Whist running the script, it thinks that £ and ¢ are not actually in the dictionary - and that's my problem. Anyone knows how to fix that or what/where am I doing wrong?

eventually, I'll be checking for the character(s) from a file (or a line of text) in the dictionary to see if it exists and there is a chance of having character like é or £ and so on in the text. Cheers!!


Solution

  • In my humble opinion it would be useful to learn about unicode in general and it's use in python

    if you are not interested to know why people had to mess up things so you have to deal with a '\xa3' instead of having just a plain £ then Duncan answer above is perfect and tells you everything you want to know.

    Update (regardin your Update #2)

    please assert your file is saved with latin-1 encoding and non utf-8 as it's now and your test will pass (or just change #-*- coding: latin-1 -*- to #-*- coding: utf-8 -*-)

    This is a thing you could easily understand reading (and understanding) contents from my link above:

    your file is saved as utf-8 this means for char £ 2 bytes are used but since you tell python interpreter encoding is latin-1 he will use each of the 2 utf-8 bytes of £ for a key.

    Infact I can count 19 chars in ln2 but if you issue len(ln2) it will return 21.

    When you test for '£' in keyDict.keys() you are looking for a 2-char string while each of the 2-chars got its own key in dictionary, that's why it won't find it.

    Also you can test len(keyDict) and find it's longer than what you expect.

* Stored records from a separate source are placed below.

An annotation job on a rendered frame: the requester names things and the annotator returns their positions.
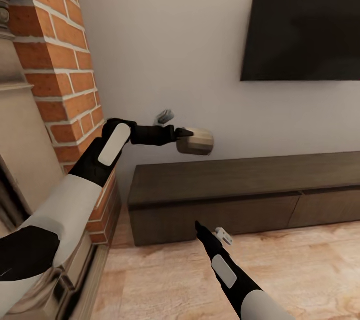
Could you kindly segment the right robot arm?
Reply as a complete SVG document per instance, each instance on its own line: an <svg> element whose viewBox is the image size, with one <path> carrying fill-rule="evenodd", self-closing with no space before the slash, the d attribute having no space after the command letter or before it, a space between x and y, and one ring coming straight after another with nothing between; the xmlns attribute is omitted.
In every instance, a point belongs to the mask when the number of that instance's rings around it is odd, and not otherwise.
<svg viewBox="0 0 360 320"><path fill-rule="evenodd" d="M222 239L232 245L233 238L222 227L212 233L196 220L195 229L223 291L241 320L298 320L263 291L225 250Z"/></svg>

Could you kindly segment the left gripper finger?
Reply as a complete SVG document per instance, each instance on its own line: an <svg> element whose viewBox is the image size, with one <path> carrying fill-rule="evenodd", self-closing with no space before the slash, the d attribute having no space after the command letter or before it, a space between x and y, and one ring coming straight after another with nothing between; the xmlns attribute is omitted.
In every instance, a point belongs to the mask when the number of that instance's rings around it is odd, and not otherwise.
<svg viewBox="0 0 360 320"><path fill-rule="evenodd" d="M177 128L174 132L175 132L176 140L177 140L177 137L187 137L187 136L194 135L194 132L186 130L186 129L182 129L182 128Z"/></svg>

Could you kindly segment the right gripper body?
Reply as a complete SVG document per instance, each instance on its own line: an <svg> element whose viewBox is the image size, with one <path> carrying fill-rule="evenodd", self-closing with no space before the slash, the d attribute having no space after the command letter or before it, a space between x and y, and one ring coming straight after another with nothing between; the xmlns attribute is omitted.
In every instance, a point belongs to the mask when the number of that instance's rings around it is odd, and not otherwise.
<svg viewBox="0 0 360 320"><path fill-rule="evenodd" d="M221 241L207 227L203 227L196 236L204 244L206 251L215 243L222 245Z"/></svg>

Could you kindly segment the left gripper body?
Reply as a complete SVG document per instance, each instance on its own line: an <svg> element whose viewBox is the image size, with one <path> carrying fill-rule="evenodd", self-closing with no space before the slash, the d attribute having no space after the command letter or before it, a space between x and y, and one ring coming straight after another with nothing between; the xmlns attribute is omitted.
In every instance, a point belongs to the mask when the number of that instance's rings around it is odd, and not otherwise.
<svg viewBox="0 0 360 320"><path fill-rule="evenodd" d="M148 127L148 141L144 145L162 146L164 144L176 141L174 125L165 127Z"/></svg>

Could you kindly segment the pillar candle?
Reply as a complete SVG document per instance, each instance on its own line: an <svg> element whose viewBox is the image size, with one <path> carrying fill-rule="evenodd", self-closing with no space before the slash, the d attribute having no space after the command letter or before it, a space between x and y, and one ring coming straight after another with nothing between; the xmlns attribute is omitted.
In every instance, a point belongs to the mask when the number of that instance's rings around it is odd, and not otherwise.
<svg viewBox="0 0 360 320"><path fill-rule="evenodd" d="M181 154L204 155L208 156L214 146L214 135L208 130L183 127L192 131L193 136L177 137L176 146Z"/></svg>

    I guess this explains everything, please understand not all the story is easy to be explained in a single webpage but the link above, in my humble opinion is a nice starting point, mixing some story and some coding examples.

    Cheers

    P.S.: I'm using this code, saving it as UTF-8 and it works flawlessly:

    #!/usr/bin/env python
    #-*- coding: utf-8 -*-
    
    ln1 = u'?0>9<8~7|65"4:3}2{1+_)'
    ln2 = u"(*&^%$£@!/`'\][=-#¢"
    
    refStr = u"%s%s" % (ln2, ln1)
    
    keyDict = {}
    for idx, chr_ in enumerate(refStr):
        print chr_,
        keyDict[chr_] = idx
    
    print u"-" * 32
    print u"Originl: ", refStr
    print u"KeyDict: ", keyDict
    
    tsChr = [u'£', u'%', u'\\', u'¢']
    for k in tsChr:
        if k in keyDict.keys():
            print k, "\t", keyDict[k]
        else: print k, repr(k), "\t", "not in the dic."